**Instructions for the task:** Would you return the entries below word for word?

**Material provided:**
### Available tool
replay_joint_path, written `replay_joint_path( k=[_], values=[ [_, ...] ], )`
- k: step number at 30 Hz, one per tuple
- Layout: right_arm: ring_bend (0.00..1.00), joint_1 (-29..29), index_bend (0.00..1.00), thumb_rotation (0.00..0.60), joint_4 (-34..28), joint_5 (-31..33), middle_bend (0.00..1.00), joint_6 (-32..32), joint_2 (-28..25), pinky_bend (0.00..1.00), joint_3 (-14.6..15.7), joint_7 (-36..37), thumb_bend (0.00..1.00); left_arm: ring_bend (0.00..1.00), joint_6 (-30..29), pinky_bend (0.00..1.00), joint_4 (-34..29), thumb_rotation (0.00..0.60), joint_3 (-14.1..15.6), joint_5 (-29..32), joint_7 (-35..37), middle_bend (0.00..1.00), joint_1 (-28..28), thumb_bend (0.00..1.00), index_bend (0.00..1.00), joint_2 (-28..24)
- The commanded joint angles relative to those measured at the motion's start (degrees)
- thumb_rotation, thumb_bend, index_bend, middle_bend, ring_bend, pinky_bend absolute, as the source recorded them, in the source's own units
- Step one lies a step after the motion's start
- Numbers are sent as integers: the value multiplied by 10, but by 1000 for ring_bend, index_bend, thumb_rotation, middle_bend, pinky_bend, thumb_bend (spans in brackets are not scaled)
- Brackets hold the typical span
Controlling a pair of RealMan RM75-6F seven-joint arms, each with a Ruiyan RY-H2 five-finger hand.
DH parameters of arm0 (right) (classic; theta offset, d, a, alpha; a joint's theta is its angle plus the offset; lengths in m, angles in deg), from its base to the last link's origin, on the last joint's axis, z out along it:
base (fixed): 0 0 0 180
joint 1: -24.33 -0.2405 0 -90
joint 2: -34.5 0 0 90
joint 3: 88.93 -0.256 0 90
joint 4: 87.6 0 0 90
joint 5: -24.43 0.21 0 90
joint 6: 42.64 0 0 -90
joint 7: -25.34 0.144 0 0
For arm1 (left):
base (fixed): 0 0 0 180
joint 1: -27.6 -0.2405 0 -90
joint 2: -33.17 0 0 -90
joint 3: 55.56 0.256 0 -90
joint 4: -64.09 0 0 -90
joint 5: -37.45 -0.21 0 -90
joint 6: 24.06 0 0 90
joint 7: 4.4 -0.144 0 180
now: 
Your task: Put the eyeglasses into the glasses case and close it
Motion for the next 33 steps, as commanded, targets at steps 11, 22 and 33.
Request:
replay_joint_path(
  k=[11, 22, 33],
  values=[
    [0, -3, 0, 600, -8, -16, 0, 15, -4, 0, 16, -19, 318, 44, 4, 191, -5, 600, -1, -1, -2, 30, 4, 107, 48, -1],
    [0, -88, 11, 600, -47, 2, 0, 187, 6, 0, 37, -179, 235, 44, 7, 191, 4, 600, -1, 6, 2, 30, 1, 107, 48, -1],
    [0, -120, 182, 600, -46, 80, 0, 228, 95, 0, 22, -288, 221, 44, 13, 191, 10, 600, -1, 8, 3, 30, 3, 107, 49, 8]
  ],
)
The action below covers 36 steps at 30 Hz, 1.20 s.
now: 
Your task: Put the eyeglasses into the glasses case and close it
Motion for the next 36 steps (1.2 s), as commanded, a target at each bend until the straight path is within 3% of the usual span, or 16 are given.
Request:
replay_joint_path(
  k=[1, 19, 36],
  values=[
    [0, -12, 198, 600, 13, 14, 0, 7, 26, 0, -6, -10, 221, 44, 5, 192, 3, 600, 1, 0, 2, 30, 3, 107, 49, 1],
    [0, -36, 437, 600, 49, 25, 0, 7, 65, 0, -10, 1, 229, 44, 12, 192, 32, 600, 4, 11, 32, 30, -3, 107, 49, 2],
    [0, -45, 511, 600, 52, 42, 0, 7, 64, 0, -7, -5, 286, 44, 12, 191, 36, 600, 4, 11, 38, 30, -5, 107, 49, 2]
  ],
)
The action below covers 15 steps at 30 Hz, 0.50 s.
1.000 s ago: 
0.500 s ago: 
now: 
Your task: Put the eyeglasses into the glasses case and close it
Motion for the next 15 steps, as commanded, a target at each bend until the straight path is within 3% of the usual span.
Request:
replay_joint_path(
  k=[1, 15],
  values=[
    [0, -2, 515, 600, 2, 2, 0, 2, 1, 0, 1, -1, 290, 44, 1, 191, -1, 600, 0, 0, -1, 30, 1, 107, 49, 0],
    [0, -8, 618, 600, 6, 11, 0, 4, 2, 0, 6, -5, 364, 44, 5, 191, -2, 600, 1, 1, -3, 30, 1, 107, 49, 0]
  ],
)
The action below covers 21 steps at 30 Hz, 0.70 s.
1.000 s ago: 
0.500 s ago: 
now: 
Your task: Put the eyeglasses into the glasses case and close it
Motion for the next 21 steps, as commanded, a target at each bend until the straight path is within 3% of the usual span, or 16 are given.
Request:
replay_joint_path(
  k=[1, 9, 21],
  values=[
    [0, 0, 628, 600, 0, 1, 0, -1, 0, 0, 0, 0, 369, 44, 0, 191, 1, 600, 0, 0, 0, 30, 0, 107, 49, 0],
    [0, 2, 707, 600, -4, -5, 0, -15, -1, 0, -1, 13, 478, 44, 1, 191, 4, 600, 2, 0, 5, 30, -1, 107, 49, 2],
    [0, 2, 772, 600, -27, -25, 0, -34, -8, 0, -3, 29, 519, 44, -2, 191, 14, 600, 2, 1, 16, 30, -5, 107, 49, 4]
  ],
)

**Answer below:**
### Available tool
replay_joint_path, written `replay_joint_path( k=[_], values=[ [_, ...] ], )`
- k: step number at 30 Hz, one per tuple
- Layout: right_arm: ring_bend (0.00..1.00), joint_1 (-29..29), index_bend (0.00..1.00), thumb_rotation (0.00..0.60), joint_4 (-34..28), joint_5 (-31..33), middle_bend (0.00..1.00), joint_6 (-32..32), joint_2 (-28..25), pinky_bend (0.00..1.00), joint_3 (-14.6..15.7), joint_7 (-36..37), thumb_bend (0.00..1.00); left_arm: ring_bend (0.00..1.00), joint_6 (-30..29), pinky_bend (0.00..1.00), joint_4 (-34..29), thumb_rotation (0.00..0.60), joint_3 (-14.1..15.6), joint_5 (-29..32), joint_7 (-35..37), middle_bend (0.00..1.00), joint_1 (-28..28), thumb_bend (0.00..1.00), index_bend (0.00..1.00), joint_2 (-28..24)
- The commanded joint angles relative to those measured at the motion's start (degrees)
- thumb_rotation, thumb_bend, index_bend, middle_bend, ring_bend, pinky_bend absolute, as the source recorded them, in the source's own units
- Step one lies a step after the motion's start
- Numbers are sent as integers: the value multiplied by 10, but by 1000 for ring_bend, index_bend, thumb_rotation, middle_bend, pinky_bend, thumb_bend (spans in brackets are not scaled)
- Brackets hold the typical span
Controlling a pair of RealMan RM75-6F seven-joint arms, each with a Ruiyan RY-H2 five-finger hand.
DH parameters of arm0 (right) (classic; theta offset, d, a, alpha; a joint's theta is its angle plus the offset; lengths in m, angles in deg), from its base to the last link's origin, on the last joint's axis, z out along it:
base (fixed): 0 0 0 180
joint 1: -24.33 -0.2405 0 -90
joint 2: -34.5 0 0 90
joint 3: 88.93 -0.256 0 90
joint 4: 87.6 0 0 90
joint 5: -24.43 0.21 0 90
joint 6: 42.64 0 0 -90
joint 7: -25.34 0.144 0 0
For arm1 (left):
base (fixed): 0 0 0 180
joint 1: -27.6 -0.2405 0 -90
joint 2: -33.17 0 0 -90
joint 3: 55.56 0.256 0 -90
joint 4: -64.09 0 0 -90
joint 5: -37.45 -0.21 0 -90
joint 6: 24.06 0 0 90
joint 7: 4.4 -0.144 0 180
now: 
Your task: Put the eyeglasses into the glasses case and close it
Motion for the next 33 steps, as commanded, targets at steps 11, 22 and 33.
Request:
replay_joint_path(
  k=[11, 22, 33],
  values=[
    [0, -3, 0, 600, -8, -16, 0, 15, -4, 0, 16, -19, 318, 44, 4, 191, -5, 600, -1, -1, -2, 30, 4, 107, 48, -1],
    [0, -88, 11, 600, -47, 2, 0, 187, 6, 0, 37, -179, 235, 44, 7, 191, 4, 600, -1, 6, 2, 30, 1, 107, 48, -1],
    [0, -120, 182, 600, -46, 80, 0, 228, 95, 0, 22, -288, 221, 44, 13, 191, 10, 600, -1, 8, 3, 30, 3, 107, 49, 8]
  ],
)
The action below covers 36 steps at 30 Hz, 1.20 s.
now: 
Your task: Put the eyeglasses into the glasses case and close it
Motion for the next 36 steps (1.2 s), as commanded, a target at each bend until the straight path is within 3% of the usual span, or 16 are given.
Request:
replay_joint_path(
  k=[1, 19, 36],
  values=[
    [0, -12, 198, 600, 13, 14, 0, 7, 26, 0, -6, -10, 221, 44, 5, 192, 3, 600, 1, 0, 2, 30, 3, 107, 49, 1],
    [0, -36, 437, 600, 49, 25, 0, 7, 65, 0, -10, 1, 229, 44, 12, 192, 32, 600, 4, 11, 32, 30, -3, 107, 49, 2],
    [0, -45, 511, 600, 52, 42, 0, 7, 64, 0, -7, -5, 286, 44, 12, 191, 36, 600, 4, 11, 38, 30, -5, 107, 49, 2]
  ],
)
The action below covers 15 steps at 30 Hz, 0.50 s.
1.000 s ago: 
0.500 s ago: 
now: 
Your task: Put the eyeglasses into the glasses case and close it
Motion for the next 15 steps, as commanded, a target at each bend until the straight path is within 3% of the usual span.
Request:
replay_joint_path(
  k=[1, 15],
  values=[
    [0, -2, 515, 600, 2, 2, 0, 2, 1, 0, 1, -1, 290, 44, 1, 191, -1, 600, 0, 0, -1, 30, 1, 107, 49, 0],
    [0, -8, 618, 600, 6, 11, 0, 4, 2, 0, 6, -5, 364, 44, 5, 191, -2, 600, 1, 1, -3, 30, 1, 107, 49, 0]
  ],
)
The action below covers 21 steps at 30 Hz, 0.70 s.
1.000 s ago: 
0.500 s ago: 
now: 
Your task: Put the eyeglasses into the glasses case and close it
Motion for the next 21 steps, as commanded, a target at each bend until the straight path is within 3% of the usual span, or 16 are given.
Request:
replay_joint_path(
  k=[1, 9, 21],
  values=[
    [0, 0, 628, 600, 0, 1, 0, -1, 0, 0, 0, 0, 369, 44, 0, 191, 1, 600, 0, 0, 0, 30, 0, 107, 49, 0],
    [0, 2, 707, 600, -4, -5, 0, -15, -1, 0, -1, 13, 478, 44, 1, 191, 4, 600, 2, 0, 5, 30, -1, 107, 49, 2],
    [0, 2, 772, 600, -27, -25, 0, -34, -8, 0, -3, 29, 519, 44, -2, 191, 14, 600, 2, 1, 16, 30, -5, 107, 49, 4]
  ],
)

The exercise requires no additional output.